■ WHAT THE TASK ASKS ■
Please return every record exactly as written, leaving out the pictures.

■ DATA FOR REVIEW ■
------
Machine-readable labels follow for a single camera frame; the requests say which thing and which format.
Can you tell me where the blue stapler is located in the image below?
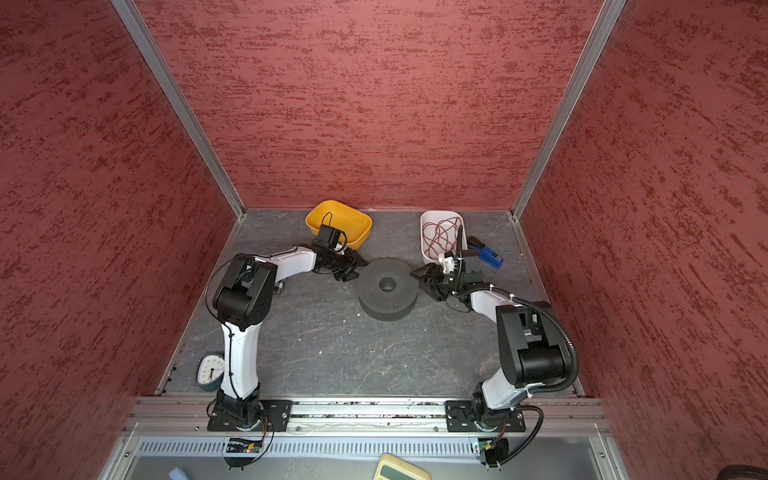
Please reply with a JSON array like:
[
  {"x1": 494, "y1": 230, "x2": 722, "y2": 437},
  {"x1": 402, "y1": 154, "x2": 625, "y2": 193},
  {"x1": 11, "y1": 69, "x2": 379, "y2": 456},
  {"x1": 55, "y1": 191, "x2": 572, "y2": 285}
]
[{"x1": 467, "y1": 236, "x2": 504, "y2": 269}]

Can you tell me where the yellow plastic tub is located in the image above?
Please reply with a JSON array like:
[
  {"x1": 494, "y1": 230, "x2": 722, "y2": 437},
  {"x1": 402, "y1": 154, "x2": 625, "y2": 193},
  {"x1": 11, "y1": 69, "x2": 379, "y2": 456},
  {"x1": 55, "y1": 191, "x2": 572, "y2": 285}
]
[{"x1": 305, "y1": 200, "x2": 373, "y2": 250}]

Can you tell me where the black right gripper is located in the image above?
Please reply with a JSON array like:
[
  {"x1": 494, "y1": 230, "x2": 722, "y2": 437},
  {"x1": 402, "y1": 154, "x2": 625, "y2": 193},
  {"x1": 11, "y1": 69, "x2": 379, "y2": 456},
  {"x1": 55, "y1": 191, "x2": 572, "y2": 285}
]
[{"x1": 410, "y1": 262, "x2": 464, "y2": 300}]

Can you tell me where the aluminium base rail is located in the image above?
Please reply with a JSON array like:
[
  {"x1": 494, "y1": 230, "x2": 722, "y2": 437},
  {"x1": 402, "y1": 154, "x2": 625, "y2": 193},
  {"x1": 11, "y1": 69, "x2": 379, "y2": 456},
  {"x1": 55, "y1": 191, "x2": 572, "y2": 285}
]
[{"x1": 122, "y1": 395, "x2": 610, "y2": 463}]

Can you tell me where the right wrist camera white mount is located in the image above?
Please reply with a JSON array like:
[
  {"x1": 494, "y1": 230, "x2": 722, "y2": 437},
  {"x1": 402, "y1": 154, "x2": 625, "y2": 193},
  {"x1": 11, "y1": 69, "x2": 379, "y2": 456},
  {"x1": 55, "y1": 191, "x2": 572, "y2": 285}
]
[{"x1": 439, "y1": 249, "x2": 482, "y2": 275}]

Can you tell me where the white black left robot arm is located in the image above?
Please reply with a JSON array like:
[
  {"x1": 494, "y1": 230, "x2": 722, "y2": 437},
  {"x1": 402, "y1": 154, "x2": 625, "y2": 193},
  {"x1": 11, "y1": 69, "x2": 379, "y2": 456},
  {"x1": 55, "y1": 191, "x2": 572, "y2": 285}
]
[{"x1": 211, "y1": 244, "x2": 368, "y2": 429}]

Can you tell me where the black corrugated cable conduit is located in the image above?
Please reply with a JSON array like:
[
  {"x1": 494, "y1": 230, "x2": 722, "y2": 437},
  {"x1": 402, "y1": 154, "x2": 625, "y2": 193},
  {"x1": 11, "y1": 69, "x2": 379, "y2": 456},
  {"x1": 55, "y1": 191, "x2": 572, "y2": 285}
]
[{"x1": 454, "y1": 224, "x2": 580, "y2": 394}]

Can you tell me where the grey perforated cable spool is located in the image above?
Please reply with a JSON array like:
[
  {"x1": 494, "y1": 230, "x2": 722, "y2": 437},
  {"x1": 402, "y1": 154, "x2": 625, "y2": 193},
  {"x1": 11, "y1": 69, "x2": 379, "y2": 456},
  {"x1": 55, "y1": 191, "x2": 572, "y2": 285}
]
[{"x1": 355, "y1": 258, "x2": 419, "y2": 322}]

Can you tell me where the white plastic tray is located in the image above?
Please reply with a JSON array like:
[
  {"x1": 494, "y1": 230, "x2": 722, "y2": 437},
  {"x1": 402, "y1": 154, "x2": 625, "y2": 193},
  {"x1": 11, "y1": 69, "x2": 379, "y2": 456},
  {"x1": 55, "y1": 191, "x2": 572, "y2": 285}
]
[{"x1": 419, "y1": 210, "x2": 467, "y2": 264}]

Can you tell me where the aluminium corner post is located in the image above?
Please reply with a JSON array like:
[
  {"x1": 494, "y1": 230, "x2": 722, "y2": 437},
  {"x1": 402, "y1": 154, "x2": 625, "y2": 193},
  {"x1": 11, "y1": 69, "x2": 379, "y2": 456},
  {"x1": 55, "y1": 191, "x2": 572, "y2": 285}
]
[
  {"x1": 111, "y1": 0, "x2": 247, "y2": 219},
  {"x1": 511, "y1": 0, "x2": 626, "y2": 222}
]

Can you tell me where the red cable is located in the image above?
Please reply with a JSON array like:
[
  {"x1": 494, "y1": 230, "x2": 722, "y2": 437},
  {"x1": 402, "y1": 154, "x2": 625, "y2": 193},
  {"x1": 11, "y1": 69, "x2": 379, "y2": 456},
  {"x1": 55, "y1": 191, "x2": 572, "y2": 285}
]
[{"x1": 421, "y1": 217, "x2": 465, "y2": 258}]

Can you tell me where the beige device at bottom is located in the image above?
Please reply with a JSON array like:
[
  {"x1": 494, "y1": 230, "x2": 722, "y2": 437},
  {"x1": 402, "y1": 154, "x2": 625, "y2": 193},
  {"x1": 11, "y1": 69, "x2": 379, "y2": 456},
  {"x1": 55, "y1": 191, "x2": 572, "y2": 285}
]
[{"x1": 373, "y1": 454, "x2": 432, "y2": 480}]

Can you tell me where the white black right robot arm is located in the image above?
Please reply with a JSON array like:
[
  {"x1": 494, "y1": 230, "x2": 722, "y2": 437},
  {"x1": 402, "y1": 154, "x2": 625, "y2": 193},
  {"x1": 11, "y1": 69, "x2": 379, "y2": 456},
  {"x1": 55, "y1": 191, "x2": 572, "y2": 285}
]
[{"x1": 410, "y1": 264, "x2": 579, "y2": 430}]

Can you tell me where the aluminium corner post right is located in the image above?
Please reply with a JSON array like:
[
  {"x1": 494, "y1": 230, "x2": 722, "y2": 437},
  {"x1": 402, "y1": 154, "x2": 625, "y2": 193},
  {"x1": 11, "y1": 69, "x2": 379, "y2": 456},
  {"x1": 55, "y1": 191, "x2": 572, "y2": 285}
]
[{"x1": 511, "y1": 0, "x2": 626, "y2": 222}]

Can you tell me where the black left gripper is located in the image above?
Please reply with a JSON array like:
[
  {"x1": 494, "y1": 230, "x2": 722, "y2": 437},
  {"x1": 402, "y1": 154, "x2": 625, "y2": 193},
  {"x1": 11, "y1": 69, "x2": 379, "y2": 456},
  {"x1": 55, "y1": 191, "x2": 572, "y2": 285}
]
[{"x1": 326, "y1": 247, "x2": 369, "y2": 282}]

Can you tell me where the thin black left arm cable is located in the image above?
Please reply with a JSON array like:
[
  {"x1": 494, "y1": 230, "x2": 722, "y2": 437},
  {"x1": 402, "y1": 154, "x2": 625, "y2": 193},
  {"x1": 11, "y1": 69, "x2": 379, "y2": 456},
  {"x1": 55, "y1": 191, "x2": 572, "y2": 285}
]
[{"x1": 203, "y1": 211, "x2": 335, "y2": 400}]

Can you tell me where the aluminium corner post left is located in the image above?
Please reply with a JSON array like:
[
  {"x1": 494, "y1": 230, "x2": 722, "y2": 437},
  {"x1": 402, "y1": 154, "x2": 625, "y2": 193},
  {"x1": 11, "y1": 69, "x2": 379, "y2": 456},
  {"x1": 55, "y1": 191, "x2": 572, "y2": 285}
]
[{"x1": 111, "y1": 0, "x2": 247, "y2": 219}]
------
■ OUTPUT FOR THIS EXERCISE ■
Machine-readable labels follow for a single camera frame; the requests say which thing and which format.
Can you tell me where the blue stapler is located in the image below?
Please reply with a JSON array like:
[
  {"x1": 494, "y1": 230, "x2": 722, "y2": 437},
  {"x1": 402, "y1": 154, "x2": 625, "y2": 193},
  {"x1": 11, "y1": 69, "x2": 379, "y2": 456},
  {"x1": 55, "y1": 191, "x2": 572, "y2": 285}
]
[{"x1": 467, "y1": 236, "x2": 504, "y2": 269}]

Can you tell me where the yellow plastic tub is located in the image above?
Please reply with a JSON array like:
[
  {"x1": 494, "y1": 230, "x2": 722, "y2": 437},
  {"x1": 402, "y1": 154, "x2": 625, "y2": 193},
  {"x1": 11, "y1": 69, "x2": 379, "y2": 456},
  {"x1": 55, "y1": 191, "x2": 572, "y2": 285}
]
[{"x1": 305, "y1": 200, "x2": 373, "y2": 250}]

Can you tell me where the black right gripper is located in the image above?
Please reply with a JSON array like:
[
  {"x1": 494, "y1": 230, "x2": 722, "y2": 437},
  {"x1": 402, "y1": 154, "x2": 625, "y2": 193},
  {"x1": 11, "y1": 69, "x2": 379, "y2": 456},
  {"x1": 55, "y1": 191, "x2": 572, "y2": 285}
]
[{"x1": 410, "y1": 262, "x2": 464, "y2": 300}]

Can you tell me where the aluminium base rail is located in the image above?
Please reply with a JSON array like:
[
  {"x1": 494, "y1": 230, "x2": 722, "y2": 437},
  {"x1": 402, "y1": 154, "x2": 625, "y2": 193},
  {"x1": 11, "y1": 69, "x2": 379, "y2": 456},
  {"x1": 55, "y1": 191, "x2": 572, "y2": 285}
]
[{"x1": 122, "y1": 395, "x2": 610, "y2": 463}]

Can you tell me where the right wrist camera white mount is located in the image above?
Please reply with a JSON array like:
[
  {"x1": 494, "y1": 230, "x2": 722, "y2": 437},
  {"x1": 402, "y1": 154, "x2": 625, "y2": 193},
  {"x1": 11, "y1": 69, "x2": 379, "y2": 456},
  {"x1": 55, "y1": 191, "x2": 572, "y2": 285}
]
[{"x1": 439, "y1": 249, "x2": 482, "y2": 275}]

Can you tell me where the white black left robot arm is located in the image above?
Please reply with a JSON array like:
[
  {"x1": 494, "y1": 230, "x2": 722, "y2": 437},
  {"x1": 402, "y1": 154, "x2": 625, "y2": 193},
  {"x1": 11, "y1": 69, "x2": 379, "y2": 456},
  {"x1": 55, "y1": 191, "x2": 572, "y2": 285}
]
[{"x1": 211, "y1": 244, "x2": 368, "y2": 429}]

Can you tell me where the black corrugated cable conduit is located in the image above?
Please reply with a JSON array like:
[
  {"x1": 494, "y1": 230, "x2": 722, "y2": 437},
  {"x1": 402, "y1": 154, "x2": 625, "y2": 193},
  {"x1": 11, "y1": 69, "x2": 379, "y2": 456},
  {"x1": 55, "y1": 191, "x2": 572, "y2": 285}
]
[{"x1": 454, "y1": 224, "x2": 580, "y2": 394}]

Can you tell me where the grey perforated cable spool is located in the image above?
Please reply with a JSON array like:
[
  {"x1": 494, "y1": 230, "x2": 722, "y2": 437},
  {"x1": 402, "y1": 154, "x2": 625, "y2": 193},
  {"x1": 11, "y1": 69, "x2": 379, "y2": 456},
  {"x1": 55, "y1": 191, "x2": 572, "y2": 285}
]
[{"x1": 355, "y1": 258, "x2": 419, "y2": 322}]

Can you tell me where the white plastic tray is located in the image above?
Please reply with a JSON array like:
[
  {"x1": 494, "y1": 230, "x2": 722, "y2": 437},
  {"x1": 402, "y1": 154, "x2": 625, "y2": 193},
  {"x1": 11, "y1": 69, "x2": 379, "y2": 456},
  {"x1": 55, "y1": 191, "x2": 572, "y2": 285}
]
[{"x1": 419, "y1": 210, "x2": 467, "y2": 264}]

Can you tell me where the aluminium corner post is located in the image above?
Please reply with a JSON array like:
[
  {"x1": 494, "y1": 230, "x2": 722, "y2": 437},
  {"x1": 402, "y1": 154, "x2": 625, "y2": 193},
  {"x1": 11, "y1": 69, "x2": 379, "y2": 456},
  {"x1": 55, "y1": 191, "x2": 572, "y2": 285}
]
[
  {"x1": 111, "y1": 0, "x2": 247, "y2": 219},
  {"x1": 511, "y1": 0, "x2": 626, "y2": 222}
]

Can you tell me where the red cable is located in the image above?
Please reply with a JSON array like:
[
  {"x1": 494, "y1": 230, "x2": 722, "y2": 437},
  {"x1": 402, "y1": 154, "x2": 625, "y2": 193},
  {"x1": 11, "y1": 69, "x2": 379, "y2": 456},
  {"x1": 55, "y1": 191, "x2": 572, "y2": 285}
]
[{"x1": 421, "y1": 217, "x2": 465, "y2": 258}]

Can you tell me where the beige device at bottom is located in the image above?
Please reply with a JSON array like:
[
  {"x1": 494, "y1": 230, "x2": 722, "y2": 437},
  {"x1": 402, "y1": 154, "x2": 625, "y2": 193},
  {"x1": 11, "y1": 69, "x2": 379, "y2": 456},
  {"x1": 55, "y1": 191, "x2": 572, "y2": 285}
]
[{"x1": 373, "y1": 454, "x2": 432, "y2": 480}]

Can you tell me where the white black right robot arm is located in the image above?
Please reply with a JSON array like:
[
  {"x1": 494, "y1": 230, "x2": 722, "y2": 437},
  {"x1": 402, "y1": 154, "x2": 625, "y2": 193},
  {"x1": 11, "y1": 69, "x2": 379, "y2": 456},
  {"x1": 55, "y1": 191, "x2": 572, "y2": 285}
]
[{"x1": 410, "y1": 264, "x2": 579, "y2": 430}]

Can you tell me where the aluminium corner post right is located in the image above?
Please reply with a JSON array like:
[
  {"x1": 494, "y1": 230, "x2": 722, "y2": 437},
  {"x1": 402, "y1": 154, "x2": 625, "y2": 193},
  {"x1": 11, "y1": 69, "x2": 379, "y2": 456},
  {"x1": 55, "y1": 191, "x2": 572, "y2": 285}
]
[{"x1": 511, "y1": 0, "x2": 626, "y2": 222}]

Can you tell me where the black left gripper is located in the image above?
Please reply with a JSON array like:
[
  {"x1": 494, "y1": 230, "x2": 722, "y2": 437},
  {"x1": 402, "y1": 154, "x2": 625, "y2": 193},
  {"x1": 11, "y1": 69, "x2": 379, "y2": 456},
  {"x1": 55, "y1": 191, "x2": 572, "y2": 285}
]
[{"x1": 326, "y1": 247, "x2": 369, "y2": 282}]

Can you tell me where the thin black left arm cable is located in the image above?
Please reply with a JSON array like:
[
  {"x1": 494, "y1": 230, "x2": 722, "y2": 437},
  {"x1": 402, "y1": 154, "x2": 625, "y2": 193},
  {"x1": 11, "y1": 69, "x2": 379, "y2": 456},
  {"x1": 55, "y1": 191, "x2": 572, "y2": 285}
]
[{"x1": 203, "y1": 211, "x2": 335, "y2": 400}]

Can you tell me where the aluminium corner post left is located in the image above?
Please reply with a JSON array like:
[
  {"x1": 494, "y1": 230, "x2": 722, "y2": 437},
  {"x1": 402, "y1": 154, "x2": 625, "y2": 193},
  {"x1": 11, "y1": 69, "x2": 379, "y2": 456},
  {"x1": 55, "y1": 191, "x2": 572, "y2": 285}
]
[{"x1": 111, "y1": 0, "x2": 247, "y2": 219}]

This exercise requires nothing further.